Alors qu'une enquête de journa­listes s'était intéressée de près à cette possible infraction, la Métropole avait elle-​même saisi la justice.

"Je remercie le parquet, suite au signa­lement que nous avions réalisé en janvier 2023, concernant le traitement de déchets irrégu­liè­rement exportés à l’étranger, d’avoir ouvert une instruction qui va permettre de faire toute la lumière et obtenir réparation du préjudice subi par la Métropole" souligne son président, Christian Estrosi, ce mercredi.

L'édile annonce qu'une "perqui­sition est actuel­lement en cours au sein du service métro­po­litain chargé de la collecte et du traitement des déchets".

Rappelons qu'il s'agit d'investigations au sujet de l'export illégal de déchets, entre des déchet­teries proches de Nice, exploitées par un privé, et l’Espagne. C'est un centre de tri situé à Contes qui pourrait être parti­cu­liè­rement concerné par ce système.

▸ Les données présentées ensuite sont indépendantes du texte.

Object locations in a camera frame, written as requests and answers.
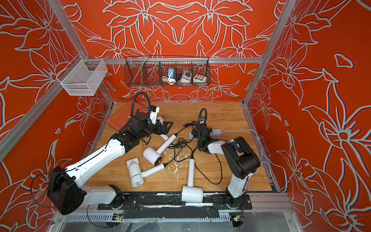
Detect white power strip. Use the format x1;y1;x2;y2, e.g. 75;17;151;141
189;129;222;139

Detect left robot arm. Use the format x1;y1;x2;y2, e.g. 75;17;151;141
47;112;173;215

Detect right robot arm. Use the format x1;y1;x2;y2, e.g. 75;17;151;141
191;126;261;209

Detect white hair dryer back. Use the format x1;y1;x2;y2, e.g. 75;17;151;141
156;117;169;141

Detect white hair dryer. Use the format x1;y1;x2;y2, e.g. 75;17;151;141
143;134;177;166
181;158;203;204
156;117;169;141
126;158;165;188

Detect white hair dryer middle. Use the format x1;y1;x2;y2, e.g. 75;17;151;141
143;134;177;166

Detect orange plastic tool case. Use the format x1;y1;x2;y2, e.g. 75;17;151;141
107;102;131;131

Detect blue small box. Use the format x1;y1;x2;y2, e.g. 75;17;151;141
167;69;176;80

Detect white adapter box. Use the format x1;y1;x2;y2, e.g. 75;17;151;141
180;70;192;84

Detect white socket cube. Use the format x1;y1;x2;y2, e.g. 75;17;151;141
193;74;207;84

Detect white hair dryer front left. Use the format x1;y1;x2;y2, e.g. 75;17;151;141
126;158;165;188

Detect white hair dryer front right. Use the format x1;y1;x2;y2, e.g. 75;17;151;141
181;158;203;204

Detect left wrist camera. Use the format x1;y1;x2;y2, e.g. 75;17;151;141
149;105;159;125

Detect black wire wall basket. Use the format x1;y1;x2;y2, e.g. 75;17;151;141
124;55;211;87

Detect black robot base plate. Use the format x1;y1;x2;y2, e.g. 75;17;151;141
98;192;253;211

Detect clear plastic wall bin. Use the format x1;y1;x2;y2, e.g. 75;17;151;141
57;54;108;96

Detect aluminium frame post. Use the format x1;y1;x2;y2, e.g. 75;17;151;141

Le presta­taire renvoie la balle à un sous-​traitant, charge donc aux forces de l'ordre d'identifier clairement les responsabilités.

"La Métropole, qui entend se porter partie civile dans cette enquête, se félicite que les actes d’investigation se poursuivent pour pouvoir confirmer la matérialité des faits inaccep­tables mis au jour dans le cadre d’un reportage (de M6, ndlr) et dont la Métropole a été victime".